Directions: Every line in the listing is to be echoed verbatim.

Listed entries:
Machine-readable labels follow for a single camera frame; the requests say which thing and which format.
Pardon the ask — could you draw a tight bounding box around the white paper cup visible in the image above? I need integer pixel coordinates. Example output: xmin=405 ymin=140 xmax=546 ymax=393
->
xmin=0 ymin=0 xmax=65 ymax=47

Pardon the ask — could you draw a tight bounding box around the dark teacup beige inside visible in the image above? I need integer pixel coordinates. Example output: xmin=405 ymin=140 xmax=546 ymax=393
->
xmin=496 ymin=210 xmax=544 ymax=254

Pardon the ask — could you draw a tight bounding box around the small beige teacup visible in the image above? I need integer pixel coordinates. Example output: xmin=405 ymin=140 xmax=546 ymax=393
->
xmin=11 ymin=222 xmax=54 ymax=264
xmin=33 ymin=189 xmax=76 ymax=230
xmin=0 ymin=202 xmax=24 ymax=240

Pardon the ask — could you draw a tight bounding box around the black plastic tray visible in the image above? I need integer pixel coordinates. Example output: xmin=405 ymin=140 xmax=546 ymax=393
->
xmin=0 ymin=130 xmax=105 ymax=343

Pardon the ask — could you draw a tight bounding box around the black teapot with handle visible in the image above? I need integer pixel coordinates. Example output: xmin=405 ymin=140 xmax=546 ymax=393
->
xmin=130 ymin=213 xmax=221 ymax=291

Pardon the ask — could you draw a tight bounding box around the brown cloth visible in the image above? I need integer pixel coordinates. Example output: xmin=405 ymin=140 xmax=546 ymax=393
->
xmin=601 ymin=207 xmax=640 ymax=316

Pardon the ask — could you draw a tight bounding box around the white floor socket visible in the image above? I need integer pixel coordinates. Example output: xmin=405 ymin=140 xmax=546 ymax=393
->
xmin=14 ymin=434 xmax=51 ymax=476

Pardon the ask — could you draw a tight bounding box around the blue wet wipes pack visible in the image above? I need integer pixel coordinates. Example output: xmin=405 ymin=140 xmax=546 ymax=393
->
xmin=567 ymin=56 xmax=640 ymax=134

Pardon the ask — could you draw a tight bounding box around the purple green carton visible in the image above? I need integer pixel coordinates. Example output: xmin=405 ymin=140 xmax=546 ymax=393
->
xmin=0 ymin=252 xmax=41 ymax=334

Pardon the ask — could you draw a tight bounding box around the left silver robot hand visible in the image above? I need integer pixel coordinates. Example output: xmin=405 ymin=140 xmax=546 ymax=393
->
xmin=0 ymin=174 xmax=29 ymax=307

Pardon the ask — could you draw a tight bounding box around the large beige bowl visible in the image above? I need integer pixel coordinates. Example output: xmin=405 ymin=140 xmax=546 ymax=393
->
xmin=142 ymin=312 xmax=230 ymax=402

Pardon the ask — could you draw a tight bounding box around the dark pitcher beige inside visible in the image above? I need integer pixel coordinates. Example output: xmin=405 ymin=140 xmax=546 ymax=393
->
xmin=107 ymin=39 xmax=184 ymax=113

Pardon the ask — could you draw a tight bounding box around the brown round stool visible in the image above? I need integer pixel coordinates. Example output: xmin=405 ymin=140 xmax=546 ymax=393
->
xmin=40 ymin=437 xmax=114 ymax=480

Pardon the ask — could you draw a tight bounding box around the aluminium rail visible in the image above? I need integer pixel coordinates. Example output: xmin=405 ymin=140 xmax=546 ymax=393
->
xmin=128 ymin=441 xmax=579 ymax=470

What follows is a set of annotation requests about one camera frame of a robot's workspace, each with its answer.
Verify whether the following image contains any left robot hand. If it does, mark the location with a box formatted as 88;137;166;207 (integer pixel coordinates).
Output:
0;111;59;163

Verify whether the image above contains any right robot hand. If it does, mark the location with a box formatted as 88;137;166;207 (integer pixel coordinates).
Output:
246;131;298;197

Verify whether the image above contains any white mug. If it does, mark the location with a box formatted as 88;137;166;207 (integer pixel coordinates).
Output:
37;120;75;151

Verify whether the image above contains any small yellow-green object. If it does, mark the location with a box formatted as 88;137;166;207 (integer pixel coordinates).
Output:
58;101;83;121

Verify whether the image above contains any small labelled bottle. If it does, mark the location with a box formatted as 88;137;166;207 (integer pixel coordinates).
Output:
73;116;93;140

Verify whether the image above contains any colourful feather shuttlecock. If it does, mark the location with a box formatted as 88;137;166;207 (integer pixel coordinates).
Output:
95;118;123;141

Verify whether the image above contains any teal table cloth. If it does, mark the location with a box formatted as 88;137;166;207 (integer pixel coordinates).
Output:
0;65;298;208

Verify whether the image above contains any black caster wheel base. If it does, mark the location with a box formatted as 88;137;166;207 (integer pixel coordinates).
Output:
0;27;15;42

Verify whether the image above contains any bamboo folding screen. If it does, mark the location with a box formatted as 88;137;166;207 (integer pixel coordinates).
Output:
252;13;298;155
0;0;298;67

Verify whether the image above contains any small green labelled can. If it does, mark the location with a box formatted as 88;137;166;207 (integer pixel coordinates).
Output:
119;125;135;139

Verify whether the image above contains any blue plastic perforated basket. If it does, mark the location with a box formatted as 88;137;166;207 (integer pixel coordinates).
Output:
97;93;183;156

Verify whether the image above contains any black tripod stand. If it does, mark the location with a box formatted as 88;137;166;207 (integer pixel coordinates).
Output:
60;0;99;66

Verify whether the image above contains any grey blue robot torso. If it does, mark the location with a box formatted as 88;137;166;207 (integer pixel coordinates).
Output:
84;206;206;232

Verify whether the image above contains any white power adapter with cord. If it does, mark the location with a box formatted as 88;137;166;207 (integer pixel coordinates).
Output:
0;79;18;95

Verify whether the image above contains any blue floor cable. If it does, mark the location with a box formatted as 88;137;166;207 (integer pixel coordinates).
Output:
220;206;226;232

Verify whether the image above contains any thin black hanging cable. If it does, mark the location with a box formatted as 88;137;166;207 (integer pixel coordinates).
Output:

Solved exercise:
Machine-readable labels follow for a single camera frame; the requests say which thing and which format.
Pardon the ask — could you draw a tight bounding box around the white paper cup visible in the image above? I need integer pixel coordinates. Example output: xmin=405 ymin=140 xmax=546 ymax=393
->
xmin=0 ymin=0 xmax=65 ymax=47

Pardon the ask — could you draw a tight bounding box around the dark teacup beige inside visible in the image above? I need integer pixel coordinates. Example output: xmin=405 ymin=140 xmax=546 ymax=393
->
xmin=496 ymin=210 xmax=544 ymax=254

Pardon the ask — could you draw a tight bounding box around the small beige teacup visible in the image above? I need integer pixel coordinates. Example output: xmin=405 ymin=140 xmax=546 ymax=393
->
xmin=11 ymin=222 xmax=54 ymax=264
xmin=33 ymin=189 xmax=76 ymax=230
xmin=0 ymin=202 xmax=24 ymax=240

Pardon the ask — could you draw a tight bounding box around the black plastic tray visible in the image above? I need integer pixel coordinates. Example output: xmin=405 ymin=140 xmax=546 ymax=393
->
xmin=0 ymin=130 xmax=105 ymax=343

Pardon the ask — could you draw a tight bounding box around the black teapot with handle visible in the image above? I need integer pixel coordinates. Example output: xmin=405 ymin=140 xmax=546 ymax=393
->
xmin=130 ymin=213 xmax=221 ymax=291

Pardon the ask — could you draw a tight bounding box around the brown cloth visible in the image above? I need integer pixel coordinates. Example output: xmin=405 ymin=140 xmax=546 ymax=393
->
xmin=601 ymin=207 xmax=640 ymax=316

Pardon the ask — could you draw a tight bounding box around the white floor socket visible in the image above? I need integer pixel coordinates. Example output: xmin=405 ymin=140 xmax=546 ymax=393
->
xmin=14 ymin=434 xmax=51 ymax=476

Pardon the ask — could you draw a tight bounding box around the blue wet wipes pack visible in the image above? I need integer pixel coordinates. Example output: xmin=405 ymin=140 xmax=546 ymax=393
->
xmin=567 ymin=56 xmax=640 ymax=134

Pardon the ask — could you draw a tight bounding box around the purple green carton visible in the image above? I need integer pixel coordinates. Example output: xmin=405 ymin=140 xmax=546 ymax=393
->
xmin=0 ymin=252 xmax=41 ymax=334

Pardon the ask — could you draw a tight bounding box around the left silver robot hand visible in the image above? I need integer pixel coordinates. Example output: xmin=405 ymin=140 xmax=546 ymax=393
->
xmin=0 ymin=174 xmax=29 ymax=307

Pardon the ask — could you draw a tight bounding box around the large beige bowl visible in the image above? I need integer pixel coordinates. Example output: xmin=405 ymin=140 xmax=546 ymax=393
->
xmin=142 ymin=312 xmax=230 ymax=402

Pardon the ask — could you draw a tight bounding box around the dark pitcher beige inside visible in the image above? I need integer pixel coordinates. Example output: xmin=405 ymin=140 xmax=546 ymax=393
->
xmin=107 ymin=39 xmax=184 ymax=113

Pardon the ask — could you draw a tight bounding box around the brown round stool visible in the image above? I need integer pixel coordinates. Example output: xmin=405 ymin=140 xmax=546 ymax=393
->
xmin=40 ymin=437 xmax=114 ymax=480

Pardon the ask — could you draw a tight bounding box around the aluminium rail visible in the image above? I need integer pixel coordinates. Example output: xmin=405 ymin=140 xmax=546 ymax=393
->
xmin=128 ymin=441 xmax=579 ymax=470

What follows is a set of annotation requests about one camera frame of a robot's workspace, each with its answer.
Verify whether the following image contains any left robot hand. If it does, mark the location with a box formatted as 88;137;166;207 (integer pixel coordinates).
Output:
0;111;59;163

Verify whether the image above contains any right robot hand. If it does, mark the location with a box formatted as 88;137;166;207 (integer pixel coordinates).
Output:
246;131;298;197

Verify whether the image above contains any white mug. If it does, mark the location with a box formatted as 88;137;166;207 (integer pixel coordinates).
Output:
37;120;75;151

Verify whether the image above contains any small yellow-green object. If it does, mark the location with a box formatted as 88;137;166;207 (integer pixel coordinates).
Output:
58;101;83;121

Verify whether the image above contains any small labelled bottle. If it does, mark the location with a box formatted as 88;137;166;207 (integer pixel coordinates).
Output:
73;116;93;140

Verify whether the image above contains any colourful feather shuttlecock. If it does, mark the location with a box formatted as 88;137;166;207 (integer pixel coordinates).
Output:
95;118;123;141

Verify whether the image above contains any teal table cloth. If it does, mark the location with a box formatted as 88;137;166;207 (integer pixel coordinates).
Output:
0;65;298;208

Verify whether the image above contains any black caster wheel base. If it does, mark the location with a box formatted as 88;137;166;207 (integer pixel coordinates).
Output:
0;27;15;42

Verify whether the image above contains any bamboo folding screen. If it does, mark the location with a box formatted as 88;137;166;207 (integer pixel coordinates).
Output:
252;13;298;155
0;0;298;67

Verify whether the image above contains any small green labelled can. If it does, mark the location with a box formatted as 88;137;166;207 (integer pixel coordinates).
Output:
119;125;135;139

Verify whether the image above contains any blue plastic perforated basket. If it does, mark the location with a box formatted as 88;137;166;207 (integer pixel coordinates).
Output:
97;93;183;156

Verify whether the image above contains any black tripod stand. If it does, mark the location with a box formatted as 88;137;166;207 (integer pixel coordinates).
Output:
60;0;99;66

Verify whether the image above contains any grey blue robot torso. If it does, mark the location with a box formatted as 88;137;166;207 (integer pixel coordinates).
Output:
84;206;206;232

Verify whether the image above contains any white power adapter with cord. If it does, mark the location with a box formatted as 88;137;166;207 (integer pixel coordinates).
Output:
0;79;18;95

Verify whether the image above contains any blue floor cable. If it does, mark the location with a box formatted as 88;137;166;207 (integer pixel coordinates).
Output:
220;206;226;232

Verify whether the image above contains any thin black hanging cable. If it does, mark the location with a box formatted as 88;137;166;207 (integer pixel coordinates).
Output:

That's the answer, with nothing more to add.